● **WORK REQUEST**:
Starting with the line that has "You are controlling" and finishing with the line that has "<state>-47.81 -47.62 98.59", set down each line below exactly. Pictures are not copied.

● **RECORDS PROVIDED**:
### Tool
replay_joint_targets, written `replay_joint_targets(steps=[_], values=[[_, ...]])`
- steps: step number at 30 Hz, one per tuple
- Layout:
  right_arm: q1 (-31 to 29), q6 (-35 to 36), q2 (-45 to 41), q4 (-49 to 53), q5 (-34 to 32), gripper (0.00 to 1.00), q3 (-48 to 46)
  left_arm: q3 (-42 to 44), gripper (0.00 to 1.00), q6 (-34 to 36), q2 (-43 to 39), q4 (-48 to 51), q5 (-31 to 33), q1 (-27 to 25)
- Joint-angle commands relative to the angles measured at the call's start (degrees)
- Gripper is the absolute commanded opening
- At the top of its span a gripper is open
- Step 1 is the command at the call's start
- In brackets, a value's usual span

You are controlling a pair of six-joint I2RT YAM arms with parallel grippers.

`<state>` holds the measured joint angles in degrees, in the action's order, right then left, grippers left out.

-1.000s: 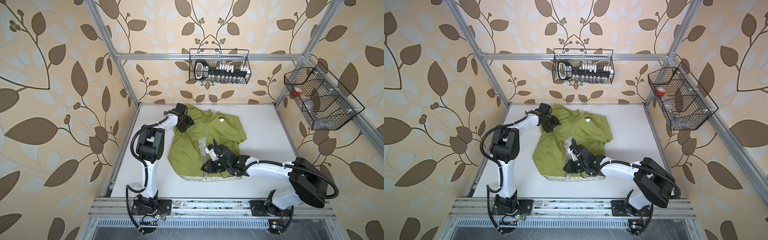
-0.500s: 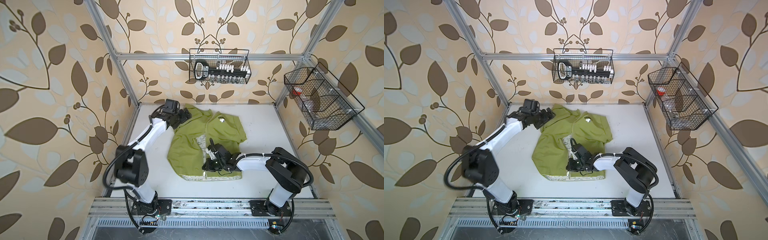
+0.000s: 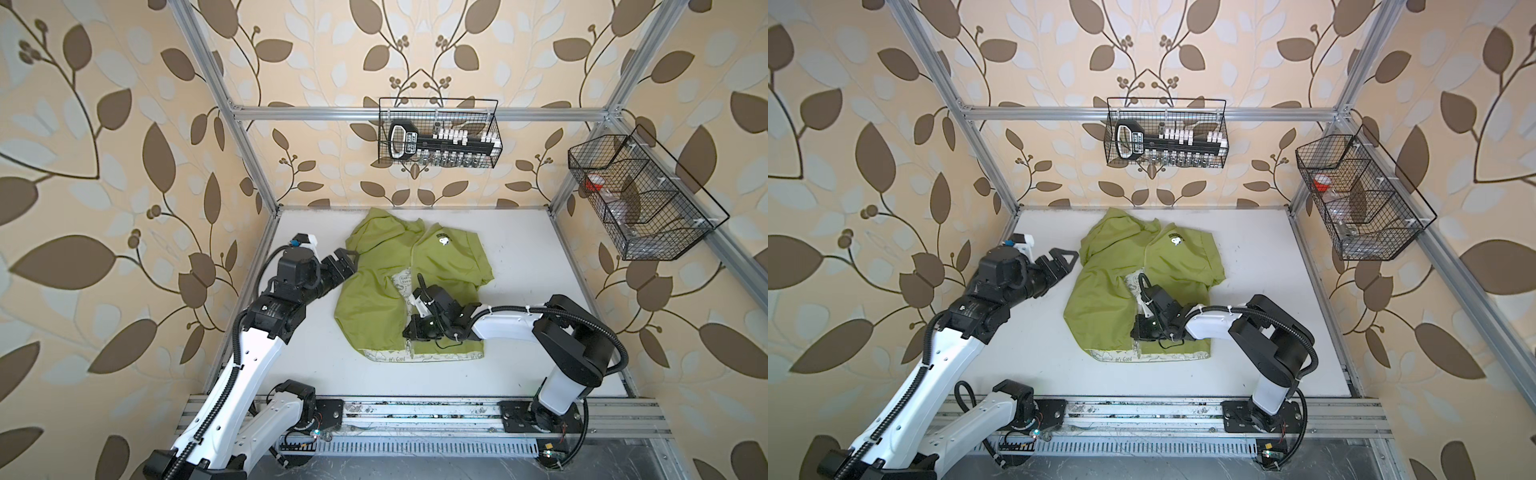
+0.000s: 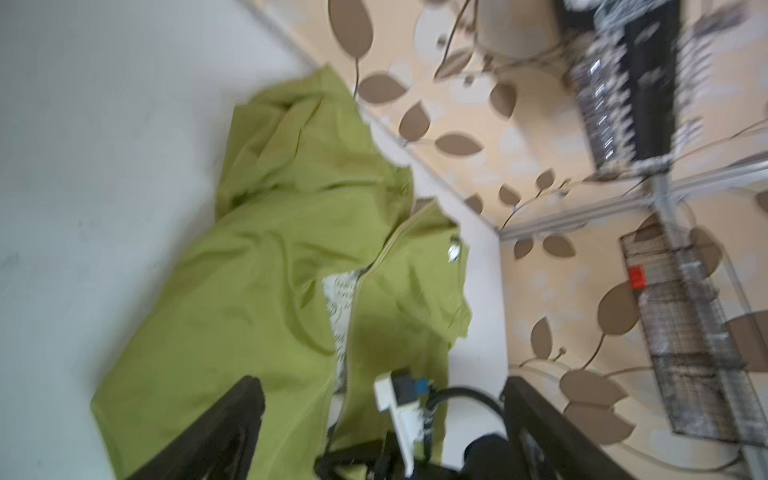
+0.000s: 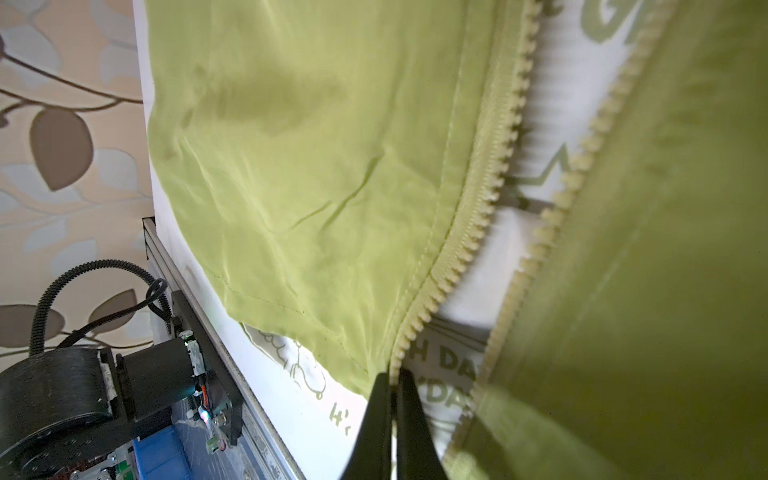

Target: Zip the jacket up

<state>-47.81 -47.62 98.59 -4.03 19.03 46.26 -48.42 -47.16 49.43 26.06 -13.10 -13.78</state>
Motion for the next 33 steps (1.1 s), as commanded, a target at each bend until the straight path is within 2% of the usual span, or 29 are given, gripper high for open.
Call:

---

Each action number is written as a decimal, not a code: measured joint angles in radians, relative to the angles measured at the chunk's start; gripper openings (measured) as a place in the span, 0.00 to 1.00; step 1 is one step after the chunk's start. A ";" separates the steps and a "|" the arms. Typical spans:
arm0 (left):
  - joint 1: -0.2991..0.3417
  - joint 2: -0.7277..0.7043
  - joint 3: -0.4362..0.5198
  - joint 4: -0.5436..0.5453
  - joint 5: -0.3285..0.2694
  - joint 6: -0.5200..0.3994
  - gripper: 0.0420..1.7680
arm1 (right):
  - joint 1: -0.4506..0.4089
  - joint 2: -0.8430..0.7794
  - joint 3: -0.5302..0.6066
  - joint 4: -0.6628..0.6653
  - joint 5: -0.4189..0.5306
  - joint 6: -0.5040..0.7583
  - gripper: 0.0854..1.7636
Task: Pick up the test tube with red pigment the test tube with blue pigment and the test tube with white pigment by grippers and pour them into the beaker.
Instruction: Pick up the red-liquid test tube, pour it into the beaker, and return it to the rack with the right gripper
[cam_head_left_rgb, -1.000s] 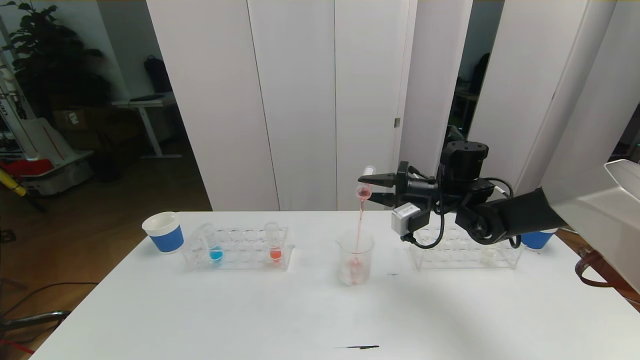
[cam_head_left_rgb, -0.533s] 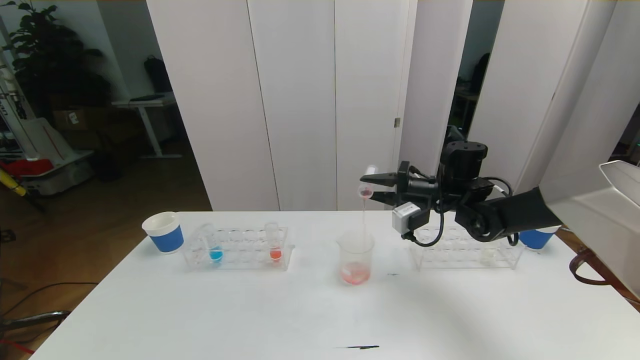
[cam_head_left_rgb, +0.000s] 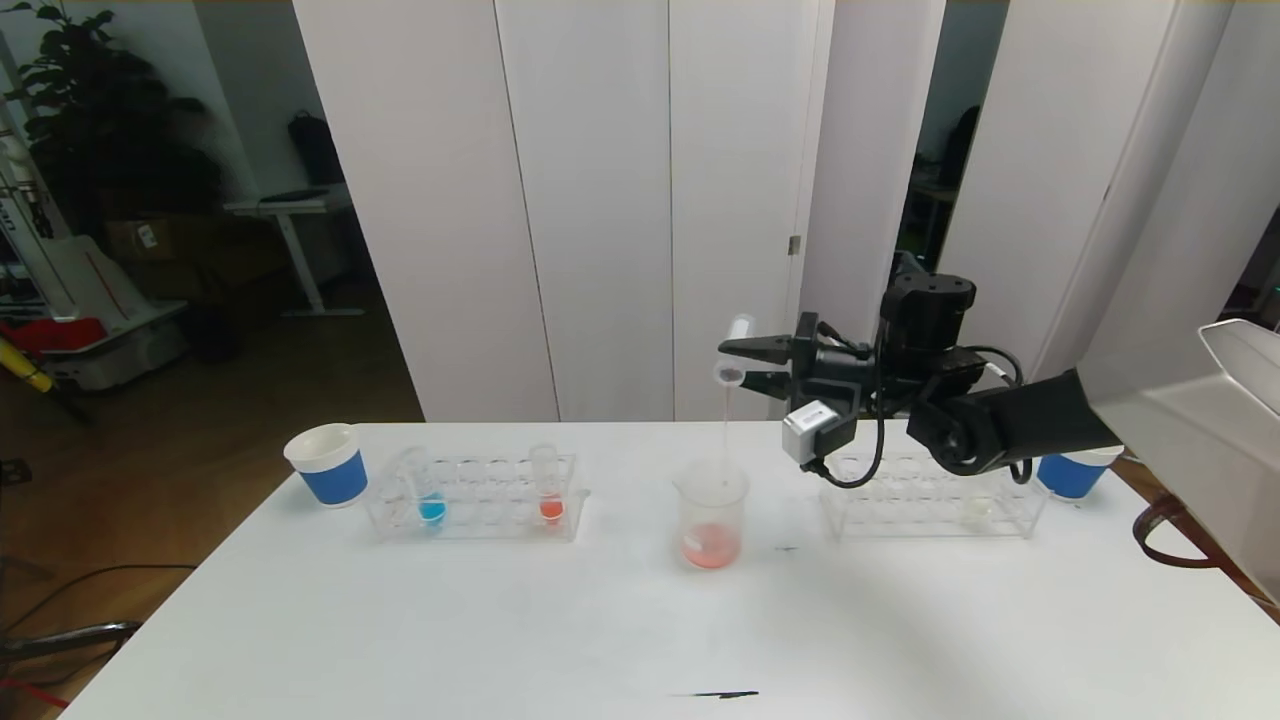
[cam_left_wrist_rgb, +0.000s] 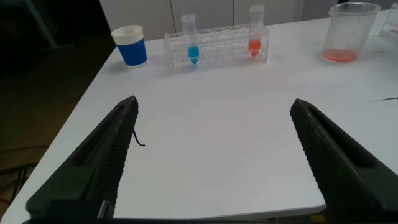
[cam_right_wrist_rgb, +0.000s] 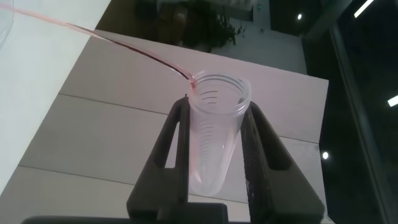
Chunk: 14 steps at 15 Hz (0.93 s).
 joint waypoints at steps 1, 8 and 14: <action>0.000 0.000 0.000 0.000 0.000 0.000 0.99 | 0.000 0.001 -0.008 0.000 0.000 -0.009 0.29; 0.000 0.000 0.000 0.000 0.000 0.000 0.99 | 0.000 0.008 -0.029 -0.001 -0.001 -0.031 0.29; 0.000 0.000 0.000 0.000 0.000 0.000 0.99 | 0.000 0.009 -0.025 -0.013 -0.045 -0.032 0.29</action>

● **SOLUTION TO THE PROBLEM**:
You are controlling a pair of six-joint I2RT YAM arms with parallel grippers.

`<state>` holds the measured joint angles in degrees, in the action's order, right then left, grippers left out.

-1.000s: 
-0.500s: 
+0.000s: 
+0.000s: 
+0.000s: 

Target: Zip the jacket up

<state>-47.81 -47.62 98.59 -4.03 19.03 46.26 -48.42 -47.16 49.43 26.06 -13.10 -13.78</state>

Output is complete for this exercise.